## EXERCISE DESCRIPTION
Would you please output, word for word, the span of the listing below that opens on the line containing "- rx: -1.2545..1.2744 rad" and closes on the line containing "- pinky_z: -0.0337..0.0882"? Include both ends and nothing more.

[RECORDS SUPPLIED]

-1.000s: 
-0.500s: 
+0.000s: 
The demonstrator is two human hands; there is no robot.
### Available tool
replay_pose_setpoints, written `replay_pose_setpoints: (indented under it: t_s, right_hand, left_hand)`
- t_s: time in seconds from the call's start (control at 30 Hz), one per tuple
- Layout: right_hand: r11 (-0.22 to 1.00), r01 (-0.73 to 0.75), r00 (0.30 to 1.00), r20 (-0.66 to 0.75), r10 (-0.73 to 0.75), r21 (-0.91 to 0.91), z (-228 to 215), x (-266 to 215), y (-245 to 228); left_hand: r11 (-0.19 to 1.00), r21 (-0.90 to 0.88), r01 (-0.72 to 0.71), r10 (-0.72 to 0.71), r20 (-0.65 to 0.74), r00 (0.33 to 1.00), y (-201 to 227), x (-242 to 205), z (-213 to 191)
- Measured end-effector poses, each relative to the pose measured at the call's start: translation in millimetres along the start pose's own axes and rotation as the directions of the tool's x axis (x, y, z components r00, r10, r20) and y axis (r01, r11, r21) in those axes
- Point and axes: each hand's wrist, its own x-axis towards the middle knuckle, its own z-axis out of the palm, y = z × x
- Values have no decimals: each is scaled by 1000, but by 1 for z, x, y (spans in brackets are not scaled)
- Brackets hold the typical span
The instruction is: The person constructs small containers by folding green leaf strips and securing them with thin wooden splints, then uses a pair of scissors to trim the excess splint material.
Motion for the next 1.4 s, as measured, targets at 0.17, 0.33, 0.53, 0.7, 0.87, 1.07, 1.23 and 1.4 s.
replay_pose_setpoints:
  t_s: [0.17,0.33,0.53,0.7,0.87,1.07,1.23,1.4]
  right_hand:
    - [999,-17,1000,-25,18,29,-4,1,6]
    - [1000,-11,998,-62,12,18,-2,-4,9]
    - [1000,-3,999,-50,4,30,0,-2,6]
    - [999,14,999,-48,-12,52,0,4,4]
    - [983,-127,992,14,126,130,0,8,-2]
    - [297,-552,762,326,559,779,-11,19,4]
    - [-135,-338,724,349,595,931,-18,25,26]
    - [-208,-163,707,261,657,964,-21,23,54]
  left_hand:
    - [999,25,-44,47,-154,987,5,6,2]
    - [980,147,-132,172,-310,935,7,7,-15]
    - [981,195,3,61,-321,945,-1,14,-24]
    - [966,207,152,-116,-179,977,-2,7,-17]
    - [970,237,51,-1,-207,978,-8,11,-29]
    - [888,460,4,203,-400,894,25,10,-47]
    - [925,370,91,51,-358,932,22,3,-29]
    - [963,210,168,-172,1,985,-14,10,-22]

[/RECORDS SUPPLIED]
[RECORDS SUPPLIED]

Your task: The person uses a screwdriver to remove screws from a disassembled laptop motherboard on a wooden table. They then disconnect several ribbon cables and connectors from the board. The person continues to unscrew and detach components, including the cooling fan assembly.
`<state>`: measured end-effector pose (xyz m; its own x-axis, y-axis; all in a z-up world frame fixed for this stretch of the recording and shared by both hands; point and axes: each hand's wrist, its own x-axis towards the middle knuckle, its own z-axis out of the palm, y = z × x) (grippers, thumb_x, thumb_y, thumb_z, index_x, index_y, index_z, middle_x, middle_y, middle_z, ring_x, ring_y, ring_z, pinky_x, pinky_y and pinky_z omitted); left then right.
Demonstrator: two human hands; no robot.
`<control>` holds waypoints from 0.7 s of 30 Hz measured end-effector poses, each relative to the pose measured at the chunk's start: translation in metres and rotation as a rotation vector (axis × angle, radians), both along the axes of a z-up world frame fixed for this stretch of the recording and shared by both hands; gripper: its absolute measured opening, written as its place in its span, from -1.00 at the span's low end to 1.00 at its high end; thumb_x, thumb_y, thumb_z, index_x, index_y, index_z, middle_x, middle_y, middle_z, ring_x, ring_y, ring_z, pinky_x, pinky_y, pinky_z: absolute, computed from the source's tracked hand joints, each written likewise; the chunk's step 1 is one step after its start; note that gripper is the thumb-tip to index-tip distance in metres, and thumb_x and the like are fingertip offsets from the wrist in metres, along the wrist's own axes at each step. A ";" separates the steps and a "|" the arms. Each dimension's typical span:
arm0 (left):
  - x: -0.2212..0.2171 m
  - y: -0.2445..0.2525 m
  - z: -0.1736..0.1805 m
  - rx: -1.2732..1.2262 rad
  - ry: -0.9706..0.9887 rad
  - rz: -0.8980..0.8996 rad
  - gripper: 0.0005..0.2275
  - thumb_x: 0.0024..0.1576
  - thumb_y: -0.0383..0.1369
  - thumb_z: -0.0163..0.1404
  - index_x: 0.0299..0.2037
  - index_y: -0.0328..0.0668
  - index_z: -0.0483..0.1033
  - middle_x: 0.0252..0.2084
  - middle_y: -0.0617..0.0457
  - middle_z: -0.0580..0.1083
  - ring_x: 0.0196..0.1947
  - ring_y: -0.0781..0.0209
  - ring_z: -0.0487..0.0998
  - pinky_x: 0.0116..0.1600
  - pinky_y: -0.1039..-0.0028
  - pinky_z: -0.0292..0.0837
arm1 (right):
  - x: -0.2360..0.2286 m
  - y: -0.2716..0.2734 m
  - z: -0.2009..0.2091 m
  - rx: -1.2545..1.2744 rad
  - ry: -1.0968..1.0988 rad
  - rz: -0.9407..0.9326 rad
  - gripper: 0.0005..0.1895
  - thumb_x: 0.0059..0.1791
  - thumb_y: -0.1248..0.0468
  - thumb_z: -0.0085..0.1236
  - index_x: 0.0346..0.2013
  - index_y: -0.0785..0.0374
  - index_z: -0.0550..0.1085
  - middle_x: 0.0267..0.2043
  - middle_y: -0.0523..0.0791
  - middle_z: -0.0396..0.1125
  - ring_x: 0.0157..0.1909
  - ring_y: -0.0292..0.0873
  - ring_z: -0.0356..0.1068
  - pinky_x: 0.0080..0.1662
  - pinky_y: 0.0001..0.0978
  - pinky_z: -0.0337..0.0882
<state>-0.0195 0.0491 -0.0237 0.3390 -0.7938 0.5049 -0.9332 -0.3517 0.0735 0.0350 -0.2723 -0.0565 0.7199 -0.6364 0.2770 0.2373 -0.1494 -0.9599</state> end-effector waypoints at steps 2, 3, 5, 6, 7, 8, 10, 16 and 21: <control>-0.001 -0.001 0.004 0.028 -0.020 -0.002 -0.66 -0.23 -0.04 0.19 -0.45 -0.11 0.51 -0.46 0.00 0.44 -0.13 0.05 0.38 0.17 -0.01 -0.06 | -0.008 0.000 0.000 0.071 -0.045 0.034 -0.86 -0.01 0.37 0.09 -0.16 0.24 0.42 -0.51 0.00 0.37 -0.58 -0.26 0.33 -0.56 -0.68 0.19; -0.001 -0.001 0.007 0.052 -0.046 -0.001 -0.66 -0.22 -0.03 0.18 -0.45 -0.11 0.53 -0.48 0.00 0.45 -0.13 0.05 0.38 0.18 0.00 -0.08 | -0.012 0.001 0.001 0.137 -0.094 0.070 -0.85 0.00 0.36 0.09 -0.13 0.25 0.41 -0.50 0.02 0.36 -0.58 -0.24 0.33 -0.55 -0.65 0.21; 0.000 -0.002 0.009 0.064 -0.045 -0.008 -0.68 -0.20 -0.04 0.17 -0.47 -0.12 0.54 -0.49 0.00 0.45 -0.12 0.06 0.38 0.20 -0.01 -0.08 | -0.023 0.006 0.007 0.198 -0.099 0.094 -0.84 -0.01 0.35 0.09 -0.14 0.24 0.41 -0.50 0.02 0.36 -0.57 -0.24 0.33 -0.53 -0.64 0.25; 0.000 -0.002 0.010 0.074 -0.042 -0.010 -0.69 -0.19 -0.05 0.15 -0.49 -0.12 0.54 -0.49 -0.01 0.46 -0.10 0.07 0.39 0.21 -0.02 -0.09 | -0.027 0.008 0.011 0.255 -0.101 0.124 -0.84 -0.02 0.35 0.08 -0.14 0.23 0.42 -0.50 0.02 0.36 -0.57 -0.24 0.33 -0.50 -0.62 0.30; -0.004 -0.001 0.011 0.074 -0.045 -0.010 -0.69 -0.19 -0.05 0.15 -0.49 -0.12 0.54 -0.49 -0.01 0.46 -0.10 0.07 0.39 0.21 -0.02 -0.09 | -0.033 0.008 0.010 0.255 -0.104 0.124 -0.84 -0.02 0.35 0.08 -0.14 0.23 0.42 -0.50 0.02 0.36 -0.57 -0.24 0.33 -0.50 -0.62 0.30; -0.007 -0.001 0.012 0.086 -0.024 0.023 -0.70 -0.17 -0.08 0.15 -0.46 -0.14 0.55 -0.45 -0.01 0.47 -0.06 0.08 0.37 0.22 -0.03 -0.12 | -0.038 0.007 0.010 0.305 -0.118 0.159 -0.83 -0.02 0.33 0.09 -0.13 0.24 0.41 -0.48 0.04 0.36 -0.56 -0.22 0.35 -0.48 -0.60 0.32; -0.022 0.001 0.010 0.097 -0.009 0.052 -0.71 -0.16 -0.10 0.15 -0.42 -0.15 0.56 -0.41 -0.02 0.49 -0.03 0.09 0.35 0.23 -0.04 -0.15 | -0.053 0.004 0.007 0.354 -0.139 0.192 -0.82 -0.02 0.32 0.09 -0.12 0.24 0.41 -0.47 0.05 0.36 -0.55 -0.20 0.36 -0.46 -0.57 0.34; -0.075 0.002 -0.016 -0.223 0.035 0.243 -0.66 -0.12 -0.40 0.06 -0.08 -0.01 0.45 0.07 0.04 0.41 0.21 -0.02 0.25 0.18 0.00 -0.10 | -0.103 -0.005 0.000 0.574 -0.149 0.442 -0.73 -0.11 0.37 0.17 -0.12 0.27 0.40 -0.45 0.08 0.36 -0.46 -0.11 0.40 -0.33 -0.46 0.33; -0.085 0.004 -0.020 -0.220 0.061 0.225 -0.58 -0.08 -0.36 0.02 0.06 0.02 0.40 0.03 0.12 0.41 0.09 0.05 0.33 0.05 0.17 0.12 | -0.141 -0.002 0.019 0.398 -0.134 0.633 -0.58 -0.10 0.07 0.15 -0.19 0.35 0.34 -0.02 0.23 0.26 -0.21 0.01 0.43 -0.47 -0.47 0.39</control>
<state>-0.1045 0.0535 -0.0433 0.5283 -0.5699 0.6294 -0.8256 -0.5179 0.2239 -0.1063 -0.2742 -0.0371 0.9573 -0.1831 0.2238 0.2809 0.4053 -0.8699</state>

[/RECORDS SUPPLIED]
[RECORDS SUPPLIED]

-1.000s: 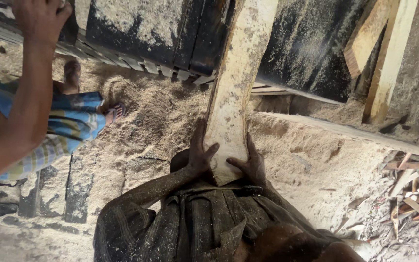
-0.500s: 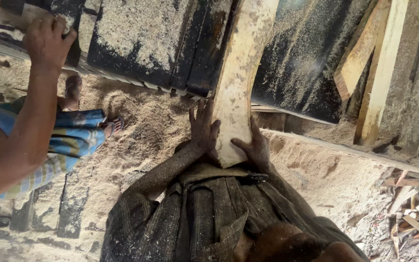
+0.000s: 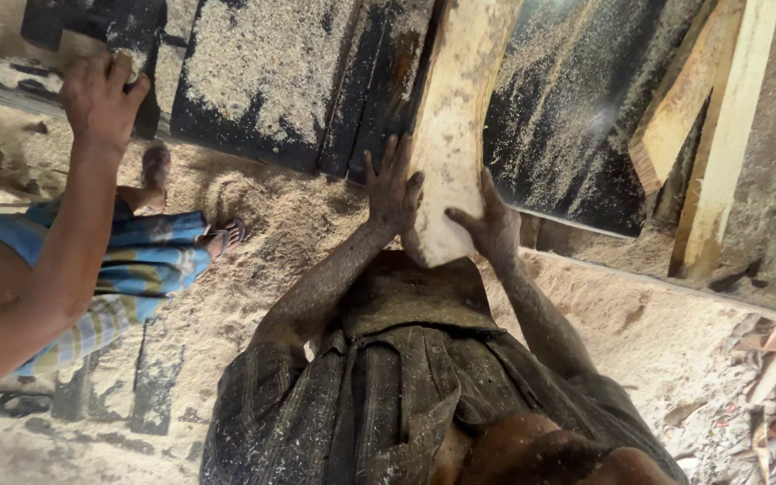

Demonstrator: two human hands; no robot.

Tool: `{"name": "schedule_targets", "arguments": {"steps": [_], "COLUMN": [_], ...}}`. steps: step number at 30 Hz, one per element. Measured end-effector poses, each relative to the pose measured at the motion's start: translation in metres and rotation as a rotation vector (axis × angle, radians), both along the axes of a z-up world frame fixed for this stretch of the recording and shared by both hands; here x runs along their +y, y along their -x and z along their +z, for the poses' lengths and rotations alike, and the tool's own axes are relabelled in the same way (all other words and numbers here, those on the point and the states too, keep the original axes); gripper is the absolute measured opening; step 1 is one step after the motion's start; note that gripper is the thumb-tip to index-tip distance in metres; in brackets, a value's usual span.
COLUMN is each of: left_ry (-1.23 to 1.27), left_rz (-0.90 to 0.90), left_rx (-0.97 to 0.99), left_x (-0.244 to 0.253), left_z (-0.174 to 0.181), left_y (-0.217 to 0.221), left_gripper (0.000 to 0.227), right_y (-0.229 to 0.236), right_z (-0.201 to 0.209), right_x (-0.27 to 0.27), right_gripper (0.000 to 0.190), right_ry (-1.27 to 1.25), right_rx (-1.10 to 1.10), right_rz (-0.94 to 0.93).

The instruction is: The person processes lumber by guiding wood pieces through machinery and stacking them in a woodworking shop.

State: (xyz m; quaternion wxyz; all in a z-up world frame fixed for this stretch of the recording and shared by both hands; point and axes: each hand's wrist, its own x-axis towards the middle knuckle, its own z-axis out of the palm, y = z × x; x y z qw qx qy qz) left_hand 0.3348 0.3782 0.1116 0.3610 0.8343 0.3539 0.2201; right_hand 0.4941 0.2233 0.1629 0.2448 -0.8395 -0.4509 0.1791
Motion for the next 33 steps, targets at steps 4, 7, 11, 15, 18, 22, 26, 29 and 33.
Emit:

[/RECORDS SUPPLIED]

## ANSWER TO THIS PROBLEM
  - rx: -1.2545..1.2744 rad
  - ry: -1.0968..1.0988 rad
  - rz: -0.9407..0.9326 rad
  - gripper: 0.0005..0.1895
  - thumb_x: 0.0059..0.1791
  - thumb_y: -0.1248..0.0468
  - thumb_z: -0.0085..0.1236
  - index_x: 0.0346..0.2013
  - index_y: -0.0785..0.0374
  - index_z: -0.0550..0.1085
  - middle_x: 0.0267..0.2043
  - middle_y: -0.0523..0.0791
  - middle_z: -0.0396..0.1125
  - ring_x: 0.0157..0.1909
  - ring_y: -0.0292..0.0873
  - ring_z: -0.0356..0.1068
  - pinky_x: 0.0080..0.1662
  - pinky_y: 0.0001..0.0978
  - pinky_z: -0.0337..0.0882

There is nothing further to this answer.